Scene 3:  Phil at home, telling Siri to order him Chinese food and turn on Netflix.  Then he posts a picture of the San Francisco skyline on Facebook and goes to bed, being sad and lonely.  You're in the gay capital of the world. Go to a gay bar, or a sex club, or a meeting of the gay kickball league.  There might be ladies out there, too, if you're into that.

Scene 4:  Next day in the cell phone-infused world.  Whoops, Phil bumps into a woman, knocking her over and dropping his cell phone. He panics: "Oh God, are you ok?"  But he's talking to his cell phone, har har!  Dude, you could have had a meet-cute!   

She is angry at first, but then notices his hotness and starts to flirt.  Her name is Cate, and she owns a bike shop. It took 8 minutes for Phil to be established as probably heterosexual.  That's a record.  As they continue their embarrasingly awkward flirtation, a biker crashes into Phil, destroying his cell phone!

Scene 5: Wanda Sykes, the cell phone lady, says that they can't repair Phil's phone.  She complains that hipsters are constantly coming in, crying over their broken cell phones like crackheads.  "I'm not a crackhead!" Phil exclaims.  "No, you're worse. Crackheads get off the couch every now and then." 

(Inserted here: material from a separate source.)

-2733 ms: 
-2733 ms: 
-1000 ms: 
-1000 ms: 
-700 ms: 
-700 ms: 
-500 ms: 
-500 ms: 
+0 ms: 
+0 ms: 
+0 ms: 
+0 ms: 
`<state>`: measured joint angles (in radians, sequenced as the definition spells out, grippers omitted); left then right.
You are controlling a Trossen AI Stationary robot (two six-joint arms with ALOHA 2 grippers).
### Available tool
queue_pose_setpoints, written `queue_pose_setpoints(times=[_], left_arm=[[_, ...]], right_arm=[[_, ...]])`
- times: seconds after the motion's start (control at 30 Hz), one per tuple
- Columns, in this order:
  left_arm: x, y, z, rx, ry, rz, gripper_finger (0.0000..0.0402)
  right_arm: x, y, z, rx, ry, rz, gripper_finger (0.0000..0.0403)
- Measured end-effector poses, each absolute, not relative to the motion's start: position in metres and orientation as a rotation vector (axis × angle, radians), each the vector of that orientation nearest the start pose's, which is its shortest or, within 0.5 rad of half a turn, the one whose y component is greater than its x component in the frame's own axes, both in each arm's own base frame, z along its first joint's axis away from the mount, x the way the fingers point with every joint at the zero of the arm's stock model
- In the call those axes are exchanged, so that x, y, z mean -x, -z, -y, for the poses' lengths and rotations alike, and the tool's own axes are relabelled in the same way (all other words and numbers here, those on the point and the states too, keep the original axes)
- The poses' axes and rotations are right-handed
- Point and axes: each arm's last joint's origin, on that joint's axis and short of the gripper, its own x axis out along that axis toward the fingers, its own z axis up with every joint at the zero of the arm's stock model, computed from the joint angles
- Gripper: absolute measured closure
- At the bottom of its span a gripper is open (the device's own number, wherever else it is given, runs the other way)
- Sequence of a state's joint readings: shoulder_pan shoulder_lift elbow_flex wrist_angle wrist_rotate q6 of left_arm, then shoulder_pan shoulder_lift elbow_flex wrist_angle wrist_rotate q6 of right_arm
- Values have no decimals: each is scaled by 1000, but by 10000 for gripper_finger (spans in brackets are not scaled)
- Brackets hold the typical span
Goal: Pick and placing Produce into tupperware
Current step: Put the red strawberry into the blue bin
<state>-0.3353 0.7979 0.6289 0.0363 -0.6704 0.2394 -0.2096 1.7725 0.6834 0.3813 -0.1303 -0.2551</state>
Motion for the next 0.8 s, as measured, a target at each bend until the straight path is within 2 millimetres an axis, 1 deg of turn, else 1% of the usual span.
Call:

Cut to Phil unpacking his new phone.  His AT assistant, Jexi, downloads his info from the cloud.  Then he asks her to order him Chinese food, but she orders a "child-sized kale salad."   "See, the user agreement gave me permission to override your commands." Uh-oh.


Scene 6: 
Jexi changes Phil's usual alarm to "Wake up, Bitch!"  She laughs at his dick in the shower (no beefcake).  He's driving to work today instead of taking a cable car like before, and she disapproves of his choice of easy-listening car music -- "This song sucks a bag of dicks!" Hey, Jexi is homophobic!  She changes it to a rap song about a playa having sex with a ho.

Then she wants him to turn left onto the 6-lane bumper-to-bumper Market Street -- I've had the GPS tell me to do things like that, too -- and when he refuses, calls him a "fucking pussy" and tells him to "strap on a sack" (get balls?).  

Left: Kenny Lorenzetti, who plays a security guard at the Fillmore during the Kid Cudi concert scene.  Not much beefcake in this movie except for Adam's butt and penis.

Scene 7: The Boss lecturing on the pillars of internet click-bait lists: cute animals, pizza, and the British royal family.  The androgynous coworker may be wearing a rainbow-flag t-shirt.  While Phil sits bored, Jexi chimes in with another appointment.  He doesn't have one: she just wanted to get him out of "this dumb fucking meeting.  Also, this powerpoint presentation sucks, and your boss is a moron."  She won't turn off, so Phil has to run out of the meeting.

He asks Jexi to run a diagnostic: "200,000 defects."  But when Phil tries to exchange her for a new phone, she claims "0 defects.  Also it's time for your butt waxing appointment." He wants a new phone anyway. Jexi threatens him: "Snitches get stitches."  




Scene 8:
 Phil unwraps his new phone.  But the new Jexi is as abrasive and controlling as the old one: She explains that, as software, she is in the cloud, and can download herself into any phone.  Plus she controls all of his accounts: "If you try to get rid of me or stop using me, I will destroy your fucking life!"  She intends to make his life better, whether he wants it or not. Shouldn't there be thousands of people having similar problems?